* [WHAT IS BEING ASKED] Below are lines of data; restate word for word those running from the line containing "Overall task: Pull" to the line containing "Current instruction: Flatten", inclusive, and no others.

* [TASK INPUT]
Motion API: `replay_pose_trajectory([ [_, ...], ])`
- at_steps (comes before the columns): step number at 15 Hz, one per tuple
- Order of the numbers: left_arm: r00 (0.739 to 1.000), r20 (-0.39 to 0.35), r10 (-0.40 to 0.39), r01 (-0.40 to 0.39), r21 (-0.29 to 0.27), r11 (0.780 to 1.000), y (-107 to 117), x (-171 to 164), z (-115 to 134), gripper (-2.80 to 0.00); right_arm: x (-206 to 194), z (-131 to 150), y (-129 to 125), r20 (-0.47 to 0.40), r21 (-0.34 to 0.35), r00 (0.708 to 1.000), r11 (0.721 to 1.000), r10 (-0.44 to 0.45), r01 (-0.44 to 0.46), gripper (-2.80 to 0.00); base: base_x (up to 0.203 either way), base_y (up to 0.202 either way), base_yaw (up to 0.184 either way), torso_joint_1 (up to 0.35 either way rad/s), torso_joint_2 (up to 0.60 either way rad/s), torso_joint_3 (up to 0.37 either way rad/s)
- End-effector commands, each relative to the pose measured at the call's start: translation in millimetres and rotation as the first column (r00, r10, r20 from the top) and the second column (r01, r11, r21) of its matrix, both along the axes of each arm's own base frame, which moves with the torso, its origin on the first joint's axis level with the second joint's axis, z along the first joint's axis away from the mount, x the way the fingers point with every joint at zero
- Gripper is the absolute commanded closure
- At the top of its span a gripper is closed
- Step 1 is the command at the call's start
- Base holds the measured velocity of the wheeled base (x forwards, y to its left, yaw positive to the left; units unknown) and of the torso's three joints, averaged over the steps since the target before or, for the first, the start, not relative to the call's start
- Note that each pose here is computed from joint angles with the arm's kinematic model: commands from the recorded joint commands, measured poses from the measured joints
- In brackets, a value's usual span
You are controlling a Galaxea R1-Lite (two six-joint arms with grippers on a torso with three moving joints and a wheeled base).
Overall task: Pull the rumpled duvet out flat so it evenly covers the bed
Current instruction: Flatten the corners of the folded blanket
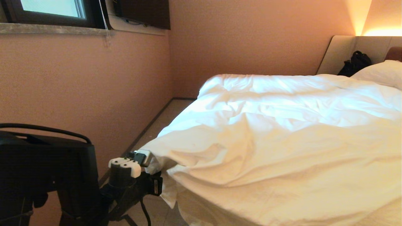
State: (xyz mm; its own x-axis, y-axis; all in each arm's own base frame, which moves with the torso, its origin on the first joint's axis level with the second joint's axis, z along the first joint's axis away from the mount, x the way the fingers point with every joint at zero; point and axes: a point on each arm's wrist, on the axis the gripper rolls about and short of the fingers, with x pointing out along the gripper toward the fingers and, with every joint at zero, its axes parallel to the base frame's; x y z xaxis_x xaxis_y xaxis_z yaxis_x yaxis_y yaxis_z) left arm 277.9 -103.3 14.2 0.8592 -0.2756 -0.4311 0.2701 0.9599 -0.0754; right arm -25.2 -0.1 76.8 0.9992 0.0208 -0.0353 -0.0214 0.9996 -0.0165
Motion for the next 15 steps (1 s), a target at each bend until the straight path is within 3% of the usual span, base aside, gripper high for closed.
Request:
replay_pose_trajectory([
  [1, 1.000, 0.011, 0.000, 0.000, -0.005, 1.000, 0.3, -1.6, 3.3, 0.00, 0.1, 0.0, 0.0, -0.001, -0.001, 1.000, 1.000, 0.001, -0.001, 0.00, 0.000, 0.000, 0.000, 0.000, 0.00, 0.000],
  [6, 1.000, 0.013, 0.001, -0.001, -0.009, 1.000, 5.0, -14.3, 12.9, 0.00, 0.1, -0.1, 0.0, -0.002, 0.000, 1.000, 1.000, 0.001, -0.001, 0.00, 0.000, 0.000, 0.000, 0.000, 0.00, 0.000],
  [15, 0.997, 0.075, 0.023, -0.021, -0.024, 0.999, 22.7, -58.9, 51.3, 0.00, 0.1, 0.0, 0.0, -0.001, 0.000, 1.000, 1.000, 0.001, -0.001, 0.00, 0.000, 0.000, 0.000, 0.000, 0.00, 0.000],
])
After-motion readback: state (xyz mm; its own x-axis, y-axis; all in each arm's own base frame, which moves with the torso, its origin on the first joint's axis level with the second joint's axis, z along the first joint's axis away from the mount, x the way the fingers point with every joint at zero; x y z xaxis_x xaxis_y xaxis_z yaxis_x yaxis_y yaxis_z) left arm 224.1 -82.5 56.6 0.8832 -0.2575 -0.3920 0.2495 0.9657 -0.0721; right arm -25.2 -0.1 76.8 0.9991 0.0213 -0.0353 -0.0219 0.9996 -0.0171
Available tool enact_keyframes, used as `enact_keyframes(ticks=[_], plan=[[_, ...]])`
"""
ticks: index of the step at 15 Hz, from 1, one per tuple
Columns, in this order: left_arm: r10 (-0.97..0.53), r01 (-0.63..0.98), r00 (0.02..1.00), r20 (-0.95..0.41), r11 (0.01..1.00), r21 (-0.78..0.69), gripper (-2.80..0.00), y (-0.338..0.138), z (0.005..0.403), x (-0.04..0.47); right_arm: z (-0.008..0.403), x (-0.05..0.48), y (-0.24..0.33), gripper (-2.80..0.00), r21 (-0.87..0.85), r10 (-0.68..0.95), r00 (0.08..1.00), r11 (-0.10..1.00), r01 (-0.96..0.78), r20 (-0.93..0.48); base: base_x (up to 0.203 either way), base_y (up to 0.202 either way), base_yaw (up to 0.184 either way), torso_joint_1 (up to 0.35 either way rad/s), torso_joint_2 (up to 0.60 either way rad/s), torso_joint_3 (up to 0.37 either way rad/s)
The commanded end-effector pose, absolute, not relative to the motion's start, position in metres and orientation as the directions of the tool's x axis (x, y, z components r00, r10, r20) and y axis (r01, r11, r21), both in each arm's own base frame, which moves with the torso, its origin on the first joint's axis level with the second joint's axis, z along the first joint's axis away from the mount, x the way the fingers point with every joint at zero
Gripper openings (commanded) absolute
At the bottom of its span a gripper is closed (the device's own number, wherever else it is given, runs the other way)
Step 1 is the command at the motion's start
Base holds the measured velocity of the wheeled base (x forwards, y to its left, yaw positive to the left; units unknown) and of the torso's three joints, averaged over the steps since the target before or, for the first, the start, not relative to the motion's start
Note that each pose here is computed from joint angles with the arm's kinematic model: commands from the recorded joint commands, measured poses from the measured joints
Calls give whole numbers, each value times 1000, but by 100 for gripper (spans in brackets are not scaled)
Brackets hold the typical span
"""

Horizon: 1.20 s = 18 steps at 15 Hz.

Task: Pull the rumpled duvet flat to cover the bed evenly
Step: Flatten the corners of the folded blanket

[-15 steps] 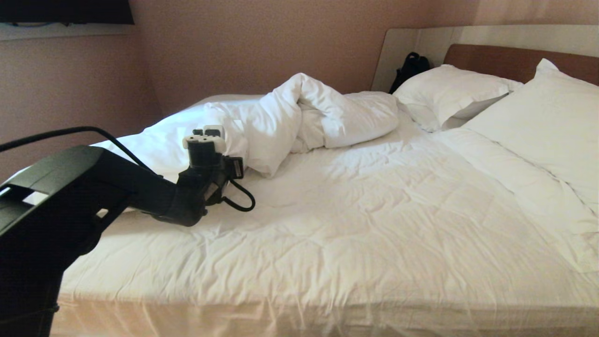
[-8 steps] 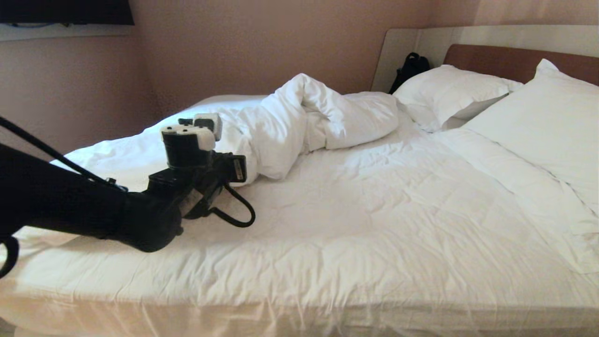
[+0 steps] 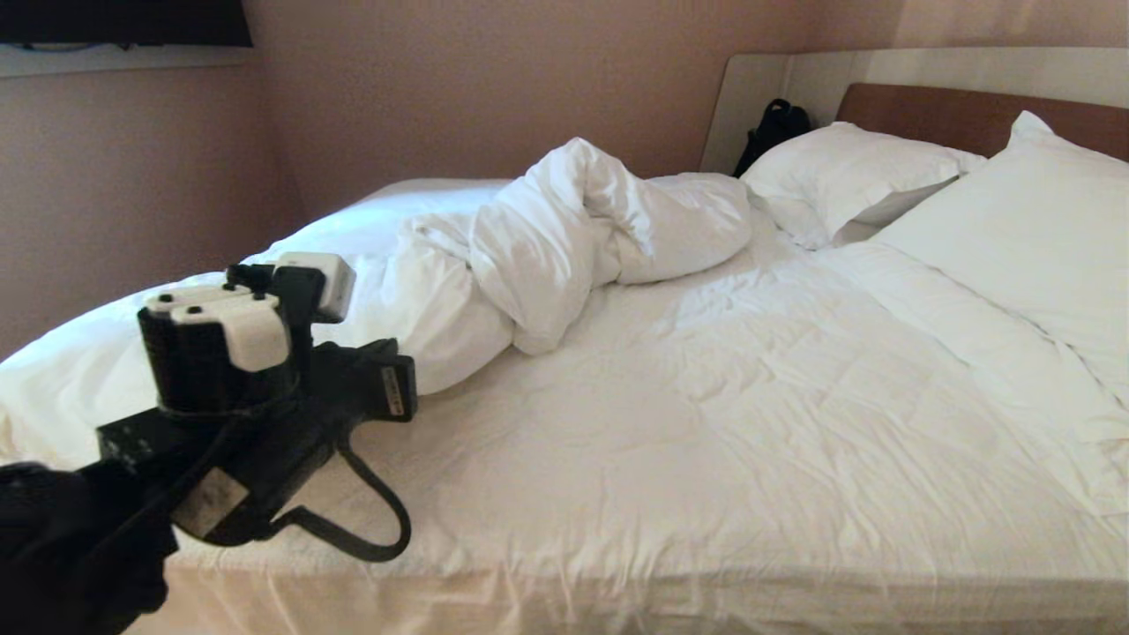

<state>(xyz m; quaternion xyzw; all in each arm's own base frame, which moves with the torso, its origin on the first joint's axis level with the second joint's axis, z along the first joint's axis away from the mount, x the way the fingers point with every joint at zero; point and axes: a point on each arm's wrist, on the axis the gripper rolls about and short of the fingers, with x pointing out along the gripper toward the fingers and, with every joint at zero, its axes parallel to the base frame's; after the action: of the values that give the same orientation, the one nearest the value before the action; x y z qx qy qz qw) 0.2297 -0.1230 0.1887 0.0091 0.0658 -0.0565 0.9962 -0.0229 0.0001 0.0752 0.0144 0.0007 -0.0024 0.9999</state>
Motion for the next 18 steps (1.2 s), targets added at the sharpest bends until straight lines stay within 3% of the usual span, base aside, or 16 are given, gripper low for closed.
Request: enact_keyframes(ticks=[1, 18], plan=[[-118, 118, 986, -115, 993, 1, -280, -111, 191, 206, 75, -23, 0, -280, 29, -5, 1000, 1000, 5, -3, 0, 0, 0, 0, 0, 0], [-232, 220, 952, -200, 972, -78, -280, -130, 158, 137, 75, -23, 0, -280, 29, -5, 1000, 1000, 5, -3, 0, 0, 0, 0, 0, 0]])
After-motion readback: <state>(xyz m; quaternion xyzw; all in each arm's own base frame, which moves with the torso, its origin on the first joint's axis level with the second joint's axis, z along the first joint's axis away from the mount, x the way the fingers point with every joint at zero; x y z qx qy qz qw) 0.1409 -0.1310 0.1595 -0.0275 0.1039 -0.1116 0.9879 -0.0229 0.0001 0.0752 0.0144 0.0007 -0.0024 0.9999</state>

* [SOLUTION TO THIS EXERCISE]
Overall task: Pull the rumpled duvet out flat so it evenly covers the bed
Current instruction: Flatten the corners of the folded blanket

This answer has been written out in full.